"Aahh!"
Tak bosannya aku mengerang, berharap telinga-telinga di bawah sana mendengarku. Namun telinga setipis kelelawar pun tak menangkap sinyal keputus-asaanku. Aku tak ubahnya anjing yang menyalak bukit. Harapanku berserak. Sia-sia.
"Sebutkan padaku media yang paling independen, dan...," ia lalu menjetikkan ibu dan jari tengahnya, hingga bunyi klik. "Ya, secepat itu sanggup kutancapkan cakar tajam intervensiku. Seniscaya itulah kuasaku."
"Aahh!" darahku bergelegak mendengar koleksi kosakatanya yang mendidihkan.

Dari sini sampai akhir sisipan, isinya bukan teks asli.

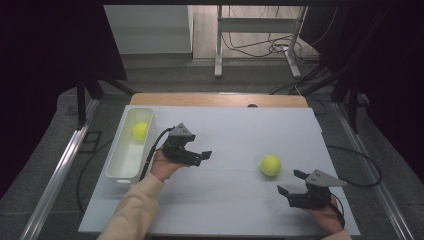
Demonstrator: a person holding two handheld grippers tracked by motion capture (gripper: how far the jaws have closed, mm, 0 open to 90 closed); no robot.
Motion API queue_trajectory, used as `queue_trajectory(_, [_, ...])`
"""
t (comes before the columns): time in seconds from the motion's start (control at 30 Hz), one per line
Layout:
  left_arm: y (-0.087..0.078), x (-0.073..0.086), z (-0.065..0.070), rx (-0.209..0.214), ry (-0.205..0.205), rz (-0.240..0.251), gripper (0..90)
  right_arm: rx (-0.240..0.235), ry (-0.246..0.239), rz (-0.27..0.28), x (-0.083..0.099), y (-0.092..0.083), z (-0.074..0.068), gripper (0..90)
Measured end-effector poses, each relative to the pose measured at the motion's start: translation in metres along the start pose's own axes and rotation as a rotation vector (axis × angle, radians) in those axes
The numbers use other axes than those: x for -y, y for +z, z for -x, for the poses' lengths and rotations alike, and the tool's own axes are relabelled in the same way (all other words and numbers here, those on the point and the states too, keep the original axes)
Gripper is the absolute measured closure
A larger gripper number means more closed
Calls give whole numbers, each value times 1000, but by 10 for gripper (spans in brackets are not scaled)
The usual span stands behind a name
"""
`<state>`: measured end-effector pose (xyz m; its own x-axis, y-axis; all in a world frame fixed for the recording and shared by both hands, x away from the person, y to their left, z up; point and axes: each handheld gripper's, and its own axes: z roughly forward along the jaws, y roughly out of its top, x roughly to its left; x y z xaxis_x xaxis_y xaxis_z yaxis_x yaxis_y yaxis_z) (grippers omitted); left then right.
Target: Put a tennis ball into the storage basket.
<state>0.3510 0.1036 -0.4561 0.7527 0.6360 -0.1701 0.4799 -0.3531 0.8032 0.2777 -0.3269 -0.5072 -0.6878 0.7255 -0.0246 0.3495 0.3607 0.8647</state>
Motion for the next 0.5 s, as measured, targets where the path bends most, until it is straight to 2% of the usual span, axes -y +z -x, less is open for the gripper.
queue_trajectory(0.5, [19,-3,12,31,29,-31,93,1,-2,-3,0,0,0,145])
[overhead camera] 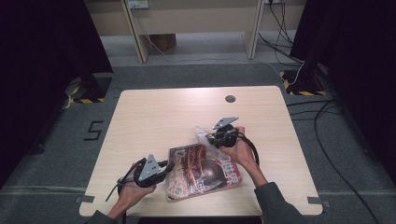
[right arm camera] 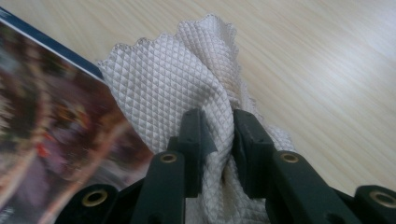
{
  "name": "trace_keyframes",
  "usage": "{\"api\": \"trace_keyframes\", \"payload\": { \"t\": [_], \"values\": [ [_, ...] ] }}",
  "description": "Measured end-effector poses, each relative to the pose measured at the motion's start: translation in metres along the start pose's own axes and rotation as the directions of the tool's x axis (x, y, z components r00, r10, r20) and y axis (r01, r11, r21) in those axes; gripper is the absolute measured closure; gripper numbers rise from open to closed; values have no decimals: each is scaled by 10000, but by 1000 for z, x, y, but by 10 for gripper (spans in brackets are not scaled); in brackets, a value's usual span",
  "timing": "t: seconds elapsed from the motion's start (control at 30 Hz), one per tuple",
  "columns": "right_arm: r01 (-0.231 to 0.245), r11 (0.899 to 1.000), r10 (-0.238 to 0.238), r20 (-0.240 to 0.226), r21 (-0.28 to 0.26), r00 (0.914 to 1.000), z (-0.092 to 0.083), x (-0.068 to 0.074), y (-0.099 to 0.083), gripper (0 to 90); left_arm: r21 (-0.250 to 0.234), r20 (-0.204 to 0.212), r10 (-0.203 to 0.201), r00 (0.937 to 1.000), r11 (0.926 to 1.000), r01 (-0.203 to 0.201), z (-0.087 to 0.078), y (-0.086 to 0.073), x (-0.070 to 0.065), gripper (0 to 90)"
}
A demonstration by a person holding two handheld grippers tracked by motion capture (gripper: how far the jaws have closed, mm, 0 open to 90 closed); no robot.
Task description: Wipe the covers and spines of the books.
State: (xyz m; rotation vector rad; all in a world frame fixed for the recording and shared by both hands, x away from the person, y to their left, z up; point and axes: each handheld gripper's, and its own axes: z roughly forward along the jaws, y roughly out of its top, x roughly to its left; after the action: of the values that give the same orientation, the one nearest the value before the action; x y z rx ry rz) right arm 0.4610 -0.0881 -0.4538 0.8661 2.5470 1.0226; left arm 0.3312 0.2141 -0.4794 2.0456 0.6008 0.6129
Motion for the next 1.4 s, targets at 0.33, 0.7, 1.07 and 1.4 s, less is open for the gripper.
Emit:
{"api": "trace_keyframes", "payload": {
  "t": [0.33, 0.7, 1.07, 1.4],
  "values": [
    [-496, 9978, 468, 620, 433, 9970, 2, -24, -16, 744, -55, -68, 142, 9999, 9999, -143, -1, 1, -1, 762],
    [74, 10000, -73, -360, 27, 9993, -2, -2, 4, 744, -81, -166, 271, 9995, 9996, -272, 0, 2, -2, 760],
    [-895, 9923, 844, 621, 854, 9945, 3, -38, -21, 744, -94, -160, 344, 9993, 9994, -346, -1, 2, -2, 758],
    [-1316, 9874, 1240, 861, 881, 9885, 4, -51, -32, 744, -123, -198, 383, 9991, 9992, -385, -1, 2, -2, 757]
  ]
}}
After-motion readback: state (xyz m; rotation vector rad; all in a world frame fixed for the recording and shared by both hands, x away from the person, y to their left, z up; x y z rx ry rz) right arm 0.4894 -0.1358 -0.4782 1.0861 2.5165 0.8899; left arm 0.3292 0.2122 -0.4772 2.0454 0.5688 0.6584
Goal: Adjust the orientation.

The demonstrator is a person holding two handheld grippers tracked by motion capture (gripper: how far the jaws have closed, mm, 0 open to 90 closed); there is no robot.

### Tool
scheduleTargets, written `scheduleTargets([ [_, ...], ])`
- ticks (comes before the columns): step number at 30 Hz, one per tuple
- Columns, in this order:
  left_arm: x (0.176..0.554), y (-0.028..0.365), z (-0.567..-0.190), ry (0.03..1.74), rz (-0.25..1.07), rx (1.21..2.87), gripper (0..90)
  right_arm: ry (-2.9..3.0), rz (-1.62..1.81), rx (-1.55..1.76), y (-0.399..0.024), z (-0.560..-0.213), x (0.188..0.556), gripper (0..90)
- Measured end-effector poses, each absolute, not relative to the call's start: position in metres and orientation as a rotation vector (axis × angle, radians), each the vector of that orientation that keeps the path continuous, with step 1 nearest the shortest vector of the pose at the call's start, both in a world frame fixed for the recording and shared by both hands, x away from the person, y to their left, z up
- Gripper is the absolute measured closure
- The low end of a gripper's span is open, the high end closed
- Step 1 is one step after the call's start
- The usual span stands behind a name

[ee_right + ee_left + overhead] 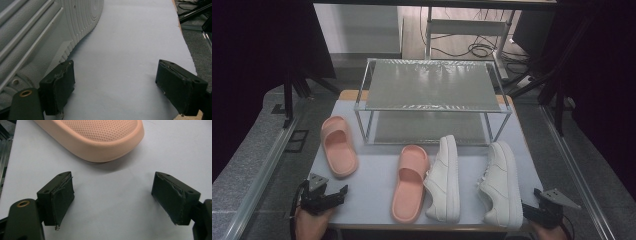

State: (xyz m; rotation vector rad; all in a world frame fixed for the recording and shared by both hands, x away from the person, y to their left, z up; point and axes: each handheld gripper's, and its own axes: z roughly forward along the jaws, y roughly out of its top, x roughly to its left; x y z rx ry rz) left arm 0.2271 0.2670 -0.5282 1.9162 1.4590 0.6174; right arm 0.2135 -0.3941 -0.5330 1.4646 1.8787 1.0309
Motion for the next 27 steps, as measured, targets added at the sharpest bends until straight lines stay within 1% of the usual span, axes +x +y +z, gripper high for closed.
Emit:
scheduleTargets([
  [16,0.2275,0.2683,-0.5272,1.45,0.606,1.928,18.1,1.881,1.033,1.45,-0.3944,-0.5339,0.2128,15.6],
  [27,0.227,0.2695,-0.5224,1.436,0.565,1.927,20.1,1.867,1.045,1.441,-0.3943,-0.5356,0.2116,15.6],
])
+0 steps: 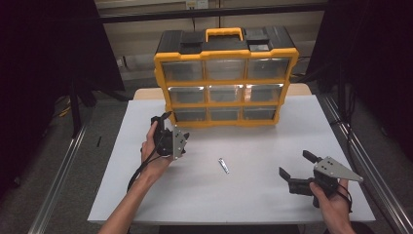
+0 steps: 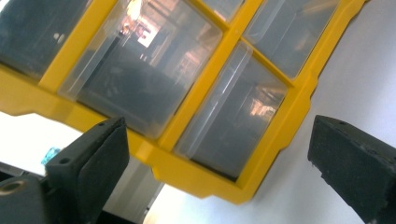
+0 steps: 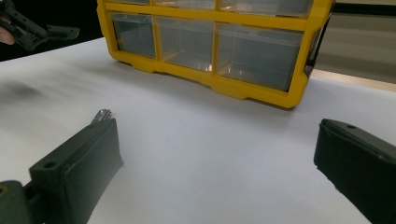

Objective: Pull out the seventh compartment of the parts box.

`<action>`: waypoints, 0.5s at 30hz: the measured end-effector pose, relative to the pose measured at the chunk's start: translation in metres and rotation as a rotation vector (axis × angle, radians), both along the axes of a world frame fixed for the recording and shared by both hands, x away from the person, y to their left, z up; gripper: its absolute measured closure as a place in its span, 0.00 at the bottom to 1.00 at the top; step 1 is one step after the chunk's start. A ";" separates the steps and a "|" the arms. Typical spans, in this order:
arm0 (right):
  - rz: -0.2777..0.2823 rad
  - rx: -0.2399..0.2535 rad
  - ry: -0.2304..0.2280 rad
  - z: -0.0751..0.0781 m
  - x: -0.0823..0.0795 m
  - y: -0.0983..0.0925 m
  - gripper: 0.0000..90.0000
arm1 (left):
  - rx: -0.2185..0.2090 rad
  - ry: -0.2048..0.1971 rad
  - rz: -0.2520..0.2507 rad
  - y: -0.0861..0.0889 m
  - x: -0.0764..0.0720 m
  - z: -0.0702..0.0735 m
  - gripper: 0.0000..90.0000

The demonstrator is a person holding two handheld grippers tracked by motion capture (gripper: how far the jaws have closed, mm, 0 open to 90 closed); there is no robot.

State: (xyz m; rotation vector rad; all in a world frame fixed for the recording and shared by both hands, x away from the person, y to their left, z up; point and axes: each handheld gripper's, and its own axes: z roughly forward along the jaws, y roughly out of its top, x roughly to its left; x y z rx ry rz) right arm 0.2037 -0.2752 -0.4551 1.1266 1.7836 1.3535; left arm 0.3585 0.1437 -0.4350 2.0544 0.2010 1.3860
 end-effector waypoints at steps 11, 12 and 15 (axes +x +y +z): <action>0.003 0.000 0.002 0.000 0.000 0.000 0.00 | 0.078 -0.103 0.015 0.001 0.017 0.002 0.07; 0.003 -0.002 0.002 0.000 0.000 0.000 0.00 | 0.085 -0.125 0.015 -0.001 0.019 0.003 0.08; 0.004 -0.003 0.002 0.000 0.000 0.000 0.00 | 0.087 -0.124 0.008 -0.003 0.022 0.003 0.08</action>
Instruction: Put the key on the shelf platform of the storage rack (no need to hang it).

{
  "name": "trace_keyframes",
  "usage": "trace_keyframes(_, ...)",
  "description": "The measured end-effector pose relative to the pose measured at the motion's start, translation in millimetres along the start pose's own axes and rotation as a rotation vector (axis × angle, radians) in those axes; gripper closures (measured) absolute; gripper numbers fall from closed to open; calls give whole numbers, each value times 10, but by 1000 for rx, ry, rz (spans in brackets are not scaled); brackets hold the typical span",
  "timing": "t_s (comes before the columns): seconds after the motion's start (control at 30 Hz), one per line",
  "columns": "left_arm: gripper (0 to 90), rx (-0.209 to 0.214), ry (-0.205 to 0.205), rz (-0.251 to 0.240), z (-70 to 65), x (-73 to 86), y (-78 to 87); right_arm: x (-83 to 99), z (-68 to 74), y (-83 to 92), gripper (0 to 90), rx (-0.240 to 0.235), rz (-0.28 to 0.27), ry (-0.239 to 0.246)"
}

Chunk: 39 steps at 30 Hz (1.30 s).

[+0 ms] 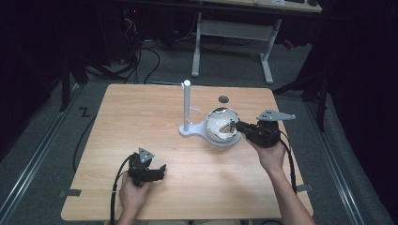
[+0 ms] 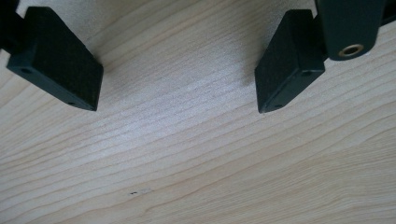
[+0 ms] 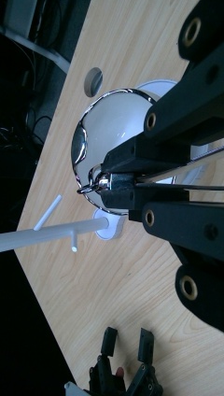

"Dasar kau dungu! Masih percaya mereka mau mendengarmu dengan tulus tanpa suapan fulus. Bullshit! Orang-orang hanya akan percaya pada sesuatu yang mereka ingin percayai saja. Meski itu aib, salah, atau dosa sekalipun," ia tersenyum  arogan. "Teruskan peranmu sebagai pengamat, diam dan duduk penuh hikmat. Aku muak dengan semua keluhanmu!"
"Aaahh!"
Aku masih bergulat dengan upayaku memutus baja yang mengalung leher, pergelangan dan sepasang kaki yang lambat laun dengan sedih kusadari semua itu telah auto mengerut-keriput. Seperti lintah, baja ini telah menghisap habis masaku.
Pintu terbuka.
Seseorang dengan uniform pelayan datang menengahi sengketa di antara kami. Aku tak lantas bersuka cita, justru segera kupejamkan mata. Ooh, tidak, jangan lagi. Pintaku lirih dalam hati. Kakiku menjejal-jejal. Namun tak ada yang tertarik dengan upayaku menuntut perhatian.
Pria muda dalam arahan petugas rumah tangga itu tampaknya cukup terganggu dengan aksiku, namun lekas teralihkan olehnya si pemberi income. Seperti yang sudah-sudah, itu bukan upah sekian ratus ribu rupiah. Itu jumlah gigantis, sekalipun bagi para skeptis. Dan tentu saja nominal yang fantastis bagi kaum pesimis. Yakni, orang-orang lemah yang terus dikhawatirkan oleh kondisi kekurangan, maunya serba ada dengan sedikit upaya. Silau pada kemilau hedoni yang bereputasi selalu sukses membunuh nurani.
Usai melepas kaus polonya, si pria muda berbaring pasrah. Beruntung celana jeans branded mahalnya itu tidak melorot. Oh, thanks God, kalau tidak mungkin mataku bisa saja copot. Only half-naked, yeah, fuck you cause I hate what you do. Itu lagu berirama penuh cerca wanita Britania, Lily Allen, yang ia mainkan sebagai latar drama bertema kemuakkan ini.